Choreopoetry in Luton
Posted on August 24, 2010
After a weekend performing at the Big Chill and listening in a packed “Words in Motion” tent to the marvellous John Hegley create a choir with his ‘Luton Bungalow’ poem/song songoem? It felt apt that I should be spending the best part of this week working at the UK Centre for Carnival Arts in Luton. For three days I have ben working with a wonderful choreographer and break dancer and together we have been finding ways of fusing poetry and dance.
The first day of the workshop saw a smaller then hoped for turnout in young people and we were slightly worried that it all might be a bit of a struggle without the large numbers envisaged however we were blessed with a fantastic bunch who immediatly bonded and rose to any challenges we set them.
After a series of skills based workshops in breaking and poetry we set the group the unenviable task of creating a performance fusing words and dance within five minutes – as we know I am all in favour of time pressures and this little challenge was too good to miss. The young people took the challenge head on and created a brilliant piece that seamlessly fused the elements.

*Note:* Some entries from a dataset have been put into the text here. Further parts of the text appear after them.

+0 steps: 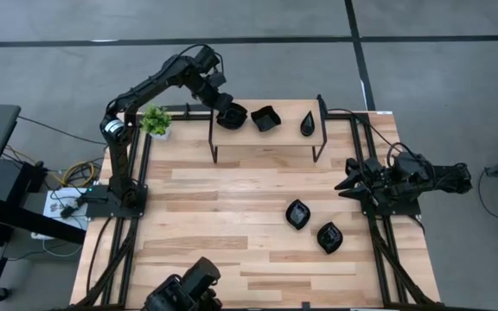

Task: Pick & Place Mini shaped plates
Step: Stack the black plate on top of the black plate on the shelf

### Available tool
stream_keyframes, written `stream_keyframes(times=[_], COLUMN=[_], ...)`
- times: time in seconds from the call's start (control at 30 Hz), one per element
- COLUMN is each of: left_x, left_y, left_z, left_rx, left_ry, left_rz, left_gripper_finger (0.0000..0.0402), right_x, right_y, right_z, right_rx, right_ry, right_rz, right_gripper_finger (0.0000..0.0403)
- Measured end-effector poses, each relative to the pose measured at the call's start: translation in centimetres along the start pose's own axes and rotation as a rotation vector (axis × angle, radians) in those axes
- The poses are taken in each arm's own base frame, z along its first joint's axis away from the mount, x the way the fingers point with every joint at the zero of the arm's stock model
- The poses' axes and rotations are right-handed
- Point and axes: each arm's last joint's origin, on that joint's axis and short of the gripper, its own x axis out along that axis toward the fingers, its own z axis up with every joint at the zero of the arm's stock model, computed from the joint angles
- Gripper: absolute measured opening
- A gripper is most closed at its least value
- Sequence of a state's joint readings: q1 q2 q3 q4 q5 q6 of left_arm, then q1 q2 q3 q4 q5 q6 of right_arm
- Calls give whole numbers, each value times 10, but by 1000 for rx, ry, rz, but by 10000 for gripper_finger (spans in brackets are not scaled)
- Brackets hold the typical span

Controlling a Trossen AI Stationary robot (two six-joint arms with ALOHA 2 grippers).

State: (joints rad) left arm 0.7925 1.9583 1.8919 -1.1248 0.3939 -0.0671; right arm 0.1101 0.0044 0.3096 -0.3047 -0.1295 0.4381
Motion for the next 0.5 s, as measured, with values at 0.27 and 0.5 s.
stream_keyframes(times=[0.27,0.5], left_x=[0,0], left_y=[1,1], left_z=[0,2], left_rx=[43,65], left_ry=[-1,-21], left_rz=[34,39], left_gripper_finger=[16,61], right_x=[0,0], right_y=[0,0], right_z=[0,0], right_rx=[0,-1], right_ry=[0,-2], right_rz=[0,1], right_gripper_finger=[112,112])
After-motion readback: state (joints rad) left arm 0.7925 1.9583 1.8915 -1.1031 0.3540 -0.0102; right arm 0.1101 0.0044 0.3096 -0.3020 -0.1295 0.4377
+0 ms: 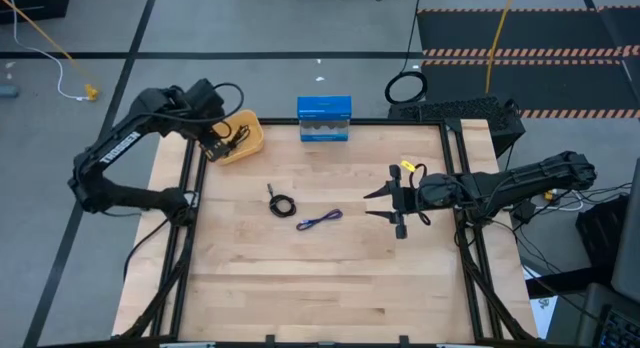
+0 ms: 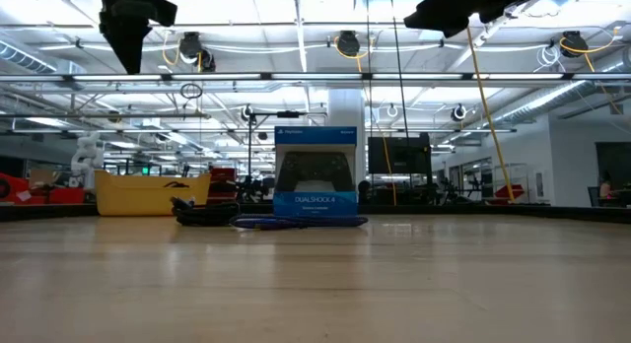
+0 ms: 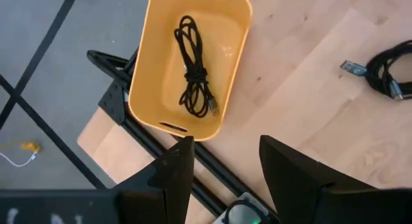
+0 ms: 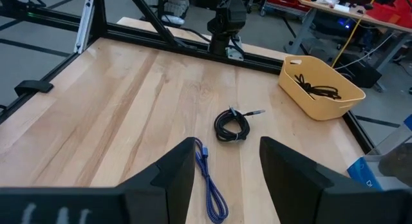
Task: Pick and place USB-C Cables
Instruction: Put the black charger cable into the yellow bin
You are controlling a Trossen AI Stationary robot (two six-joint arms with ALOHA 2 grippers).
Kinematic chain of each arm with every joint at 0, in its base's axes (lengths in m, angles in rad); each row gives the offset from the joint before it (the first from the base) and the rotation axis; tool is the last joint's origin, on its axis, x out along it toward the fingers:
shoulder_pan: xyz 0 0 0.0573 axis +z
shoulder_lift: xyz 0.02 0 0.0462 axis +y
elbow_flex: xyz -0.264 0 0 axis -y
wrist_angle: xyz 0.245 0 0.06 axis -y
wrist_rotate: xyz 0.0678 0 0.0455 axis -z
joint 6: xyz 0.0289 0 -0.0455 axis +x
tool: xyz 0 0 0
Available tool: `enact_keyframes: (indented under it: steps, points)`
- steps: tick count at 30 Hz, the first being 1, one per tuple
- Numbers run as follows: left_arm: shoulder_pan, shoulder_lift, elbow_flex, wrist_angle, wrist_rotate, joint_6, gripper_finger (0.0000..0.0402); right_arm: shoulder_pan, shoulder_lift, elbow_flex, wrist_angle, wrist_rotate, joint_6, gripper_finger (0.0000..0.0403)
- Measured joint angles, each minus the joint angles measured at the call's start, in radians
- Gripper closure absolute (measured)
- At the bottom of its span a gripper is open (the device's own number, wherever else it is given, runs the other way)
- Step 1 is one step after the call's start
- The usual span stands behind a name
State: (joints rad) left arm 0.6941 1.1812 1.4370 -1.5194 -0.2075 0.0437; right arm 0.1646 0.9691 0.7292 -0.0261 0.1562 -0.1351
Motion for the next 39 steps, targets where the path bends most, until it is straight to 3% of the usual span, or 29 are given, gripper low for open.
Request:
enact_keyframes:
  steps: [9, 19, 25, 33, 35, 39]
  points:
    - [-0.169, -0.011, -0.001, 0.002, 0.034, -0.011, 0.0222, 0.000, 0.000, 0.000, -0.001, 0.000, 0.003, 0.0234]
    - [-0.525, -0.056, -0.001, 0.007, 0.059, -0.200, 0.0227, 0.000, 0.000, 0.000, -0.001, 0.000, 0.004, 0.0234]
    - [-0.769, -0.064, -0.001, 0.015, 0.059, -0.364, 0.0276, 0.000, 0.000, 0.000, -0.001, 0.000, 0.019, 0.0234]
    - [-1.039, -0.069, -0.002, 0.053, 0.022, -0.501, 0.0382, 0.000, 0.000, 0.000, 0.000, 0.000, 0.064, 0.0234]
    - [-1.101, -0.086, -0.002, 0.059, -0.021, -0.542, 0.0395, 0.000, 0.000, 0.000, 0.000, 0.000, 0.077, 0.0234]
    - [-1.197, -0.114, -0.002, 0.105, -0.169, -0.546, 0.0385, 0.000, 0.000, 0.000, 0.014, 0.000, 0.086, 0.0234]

On our second day we begun work on our final piece (this is a three day project and we decided that our final product should be some sort of Choreopoetic performance) We were totally impressed by the young people who ran into the space at 12pm on the dot (our official start time) and without so much as a knod from us began rehearsing. Not wanting to stop the flow we abandoned our plan of warm-up games and allowed them to lead in a process they were comfortable with. Once they had perfected their piece from the day before we once again ran through some more skill sharing exercises with them learning how to use accumulation and cannon in both their dance and their poetry. We then became very cruel workshop leaders and informed them they had half an hour to use all their text and all their moves into a performance for the staff at UKCCA!
This was certainly a baptism of fire as the young people worked hard right up to the arrival of our impromptu audience and despite not feeling 100% ready they gave a brilliant performance. Once the audience had left, the group felt a little disheartened that they hadn’t done as well as they could, missing the point that they pulled something together in a very short space of time. We discussed the positives of their experience and what they had learnt – they all agreed that they were scared and that they would work twice as hard to ensure that the following days performance would be without fault.
The final day was fantastic the group pulled out all the stops wanting to “prove” themselves and that they did – they presented a Choreopoetic piece which was simply brilliant fusing their newly learnt break dancing techniques and recently written poetry that told a real and mythical story about the origins of break dance and hip hop culture.
The UKCCA Staff loved it and the young people were clearly beaming with pride and were very grateful that they had been through their baptism of fire the day before in order to prepare them and inspire them for the final performance.